◆ **Assignment**: Can you output the records below exactly as they are written?

◆ **Extracted records**:

══════════

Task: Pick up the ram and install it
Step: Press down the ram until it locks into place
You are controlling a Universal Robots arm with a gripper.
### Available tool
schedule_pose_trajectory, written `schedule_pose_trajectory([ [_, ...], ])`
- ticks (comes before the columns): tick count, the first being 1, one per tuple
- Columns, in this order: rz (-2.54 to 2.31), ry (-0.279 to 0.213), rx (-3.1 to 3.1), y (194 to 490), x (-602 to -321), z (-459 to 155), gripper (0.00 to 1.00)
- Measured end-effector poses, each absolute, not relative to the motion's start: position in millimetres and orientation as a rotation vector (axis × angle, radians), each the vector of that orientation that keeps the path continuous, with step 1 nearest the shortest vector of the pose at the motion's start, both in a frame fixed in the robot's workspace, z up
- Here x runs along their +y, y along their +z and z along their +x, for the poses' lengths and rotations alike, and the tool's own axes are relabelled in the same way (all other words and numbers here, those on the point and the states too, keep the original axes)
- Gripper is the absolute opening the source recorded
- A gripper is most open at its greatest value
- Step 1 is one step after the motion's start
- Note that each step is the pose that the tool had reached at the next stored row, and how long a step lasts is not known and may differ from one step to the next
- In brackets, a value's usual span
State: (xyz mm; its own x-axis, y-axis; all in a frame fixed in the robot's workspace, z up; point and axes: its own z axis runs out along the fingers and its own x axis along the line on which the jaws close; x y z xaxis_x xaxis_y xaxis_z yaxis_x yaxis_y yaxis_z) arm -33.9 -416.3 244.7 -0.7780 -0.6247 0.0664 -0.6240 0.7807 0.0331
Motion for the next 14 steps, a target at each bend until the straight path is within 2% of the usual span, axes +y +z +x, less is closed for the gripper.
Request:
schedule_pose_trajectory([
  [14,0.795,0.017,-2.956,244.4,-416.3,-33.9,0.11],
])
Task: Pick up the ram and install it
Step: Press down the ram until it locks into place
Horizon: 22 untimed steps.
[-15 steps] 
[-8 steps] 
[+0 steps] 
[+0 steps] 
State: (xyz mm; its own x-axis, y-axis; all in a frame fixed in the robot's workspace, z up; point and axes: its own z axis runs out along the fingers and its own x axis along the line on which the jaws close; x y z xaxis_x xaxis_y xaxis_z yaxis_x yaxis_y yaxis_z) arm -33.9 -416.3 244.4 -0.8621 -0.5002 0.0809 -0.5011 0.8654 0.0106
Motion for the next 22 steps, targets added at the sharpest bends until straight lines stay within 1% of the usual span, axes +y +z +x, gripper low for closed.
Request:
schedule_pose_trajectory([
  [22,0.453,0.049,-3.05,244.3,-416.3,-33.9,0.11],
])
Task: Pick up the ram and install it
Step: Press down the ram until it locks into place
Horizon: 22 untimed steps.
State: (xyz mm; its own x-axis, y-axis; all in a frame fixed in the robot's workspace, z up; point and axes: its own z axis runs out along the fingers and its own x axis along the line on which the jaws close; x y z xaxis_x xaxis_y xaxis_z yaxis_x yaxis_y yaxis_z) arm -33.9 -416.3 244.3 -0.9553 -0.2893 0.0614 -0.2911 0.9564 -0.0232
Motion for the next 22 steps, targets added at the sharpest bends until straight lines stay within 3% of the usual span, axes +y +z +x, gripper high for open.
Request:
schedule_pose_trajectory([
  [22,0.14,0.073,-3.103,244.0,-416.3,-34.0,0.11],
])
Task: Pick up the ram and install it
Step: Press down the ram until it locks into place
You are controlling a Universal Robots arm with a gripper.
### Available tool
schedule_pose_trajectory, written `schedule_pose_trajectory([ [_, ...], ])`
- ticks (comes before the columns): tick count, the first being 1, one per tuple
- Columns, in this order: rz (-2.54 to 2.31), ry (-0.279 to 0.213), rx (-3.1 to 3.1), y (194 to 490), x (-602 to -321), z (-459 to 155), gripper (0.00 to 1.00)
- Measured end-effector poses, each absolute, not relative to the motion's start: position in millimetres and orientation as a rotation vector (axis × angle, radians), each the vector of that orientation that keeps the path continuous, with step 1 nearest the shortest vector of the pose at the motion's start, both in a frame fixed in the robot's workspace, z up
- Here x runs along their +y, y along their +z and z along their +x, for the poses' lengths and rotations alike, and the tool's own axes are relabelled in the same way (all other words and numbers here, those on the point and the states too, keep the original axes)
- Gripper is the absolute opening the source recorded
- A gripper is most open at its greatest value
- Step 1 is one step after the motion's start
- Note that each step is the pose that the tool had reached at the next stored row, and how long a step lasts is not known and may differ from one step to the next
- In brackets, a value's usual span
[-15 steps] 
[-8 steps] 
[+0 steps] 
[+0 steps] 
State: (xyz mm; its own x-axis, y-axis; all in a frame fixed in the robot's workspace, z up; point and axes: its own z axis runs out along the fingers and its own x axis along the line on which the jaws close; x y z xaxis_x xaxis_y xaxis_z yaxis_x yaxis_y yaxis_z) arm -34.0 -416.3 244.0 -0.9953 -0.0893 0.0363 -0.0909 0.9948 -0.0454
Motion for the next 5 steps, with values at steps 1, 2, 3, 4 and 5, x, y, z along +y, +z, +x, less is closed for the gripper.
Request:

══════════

◆ **Completed task**:
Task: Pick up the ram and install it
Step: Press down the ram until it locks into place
You are controlling a Universal Robots arm with a gripper.
### Available tool
schedule_pose_trajectory, written `schedule_pose_trajectory([ [_, ...], ])`
- ticks (comes before the columns): tick count, the first being 1, one per tuple
- Columns, in this order: rz (-2.54 to 2.31), ry (-0.279 to 0.213), rx (-3.1 to 3.1), y (194 to 490), x (-602 to -321), z (-459 to 155), gripper (0.00 to 1.00)
- Measured end-effector poses, each absolute, not relative to the motion's start: position in millimetres and orientation as a rotation vector (axis × angle, radians), each the vector of that orientation that keeps the path continuous, with step 1 nearest the shortest vector of the pose at the motion's start, both in a frame fixed in the robot's workspace, z up
- Here x runs along their +y, y along their +z and z along their +x, for the poses' lengths and rotations alike, and the tool's own axes are relabelled in the same way (all other words and numbers here, those on the point and the states too, keep the original axes)
- Gripper is the absolute opening the source recorded
- A gripper is most open at its greatest value
- Step 1 is one step after the motion's start
- Note that each step is the pose that the tool had reached at the next stored row, and how long a step lasts is not known and may differ from one step to the next
- In brackets, a value's usual span
State: (xyz mm; its own x-axis, y-axis; all in a frame fixed in the robot's workspace, z up; point and axes: its own z axis runs out along the fingers and its own x axis along the line on which the jaws close; x y z xaxis_x xaxis_y xaxis_z yaxis_x yaxis_y yaxis_z) arm -33.9 -416.3 244.7 -0.7780 -0.6247 0.0664 -0.6240 0.7807 0.0331
Motion for the next 14 steps, a target at each bend until the straight path is within 2% of the usual span, axes +y +z +x, less is closed for the gripper.
Request:
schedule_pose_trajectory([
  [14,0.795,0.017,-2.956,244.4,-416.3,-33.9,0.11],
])
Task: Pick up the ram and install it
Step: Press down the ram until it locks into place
Horizon: 22 untimed steps.
[-15 steps] 
[-8 steps] 
[+0 steps] 
[+0 steps] 
State: (xyz mm; its own x-axis, y-axis; all in a frame fixed in the robot's workspace, z up; point and axes: its own z axis runs out along the fingers and its own x axis along the line on which the jaws close; x y z xaxis_x xaxis_y xaxis_z yaxis_x yaxis_y yaxis_z) arm -33.9 -416.3 244.4 -0.8621 -0.5002 0.0809 -0.5011 0.8654 0.0106
Motion for the next 22 steps, targets added at the sharpest bends until straight lines stay within 1% of the usual span, axes +y +z +x, gripper low for closed.
Request:
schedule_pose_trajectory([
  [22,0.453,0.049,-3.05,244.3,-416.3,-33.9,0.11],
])
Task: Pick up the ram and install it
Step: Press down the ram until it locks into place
Horizon: 22 untimed steps.
State: (xyz mm; its own x-axis, y-axis; all in a frame fixed in the robot's workspace, z up; point and axes: its own z axis runs out along the fingers and its own x axis along the line on which the jaws close; x y z xaxis_x xaxis_y xaxis_z yaxis_x yaxis_y yaxis_z) arm -33.9 -416.3 244.3 -0.9553 -0.2893 0.0614 -0.2911 0.9564 -0.0232
Motion for the next 22 steps, targets added at the sharpest bends until straight lines stay within 3% of the usual span, axes +y +z +x, gripper high for open.
Request:
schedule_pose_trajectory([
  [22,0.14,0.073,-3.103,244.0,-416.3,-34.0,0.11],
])
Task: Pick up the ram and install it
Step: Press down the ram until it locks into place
You are controlling a Universal Robots arm with a gripper.
### Available tool
schedule_pose_trajectory, written `schedule_pose_trajectory([ [_, ...], ])`
- ticks (comes before the columns): tick count, the first being 1, one per tuple
- Columns, in this order: rz (-2.54 to 2.31), ry (-0.279 to 0.213), rx (-3.1 to 3.1), y (194 to 490), x (-602 to -321), z (-459 to 155), gripper (0.00 to 1.00)
- Measured end-effector poses, each absolute, not relative to the motion's start: position in millimetres and orientation as a rotation vector (axis × angle, radians), each the vector of that orientation that keeps the path continuous, with step 1 nearest the shortest vector of the pose at the motion's start, both in a frame fixed in the robot's workspace, z up
- Here x runs along their +y, y along their +z and z along their +x, for the poses' lengths and rotations alike, and the tool's own axes are relabelled in the same way (all other words and numbers here, those on the point and the states too, keep the original axes)
- Gripper is the absolute opening the source recorded
- A gripper is most open at its greatest value
- Step 1 is one step after the motion's start
- Note that each step is the pose that the tool had reached at the next stored row, and how long a step lasts is not known and may differ from one step to the next
- In brackets, a value's usual span
[-15 steps] 
[-8 steps] 
[+0 steps] 
[+0 steps] 
State: (xyz mm; its own x-axis, y-axis; all in a frame fixed in the robot's workspace, z up; point and axes: its own z axis runs out along the fingers and its own x axis along the line on which the jaws close; x y z xaxis_x xaxis_y xaxis_z yaxis_x yaxis_y yaxis_z) arm -34.0 -416.3 244.0 -0.9953 -0.0893 0.0363 -0.0909 0.9948 -0.0454
Motion for the next 5 steps, with values at steps 1, 2, 3, 4 and 5, x, y, z along +y, +z, +x, less is closed for the gripper.
Request:

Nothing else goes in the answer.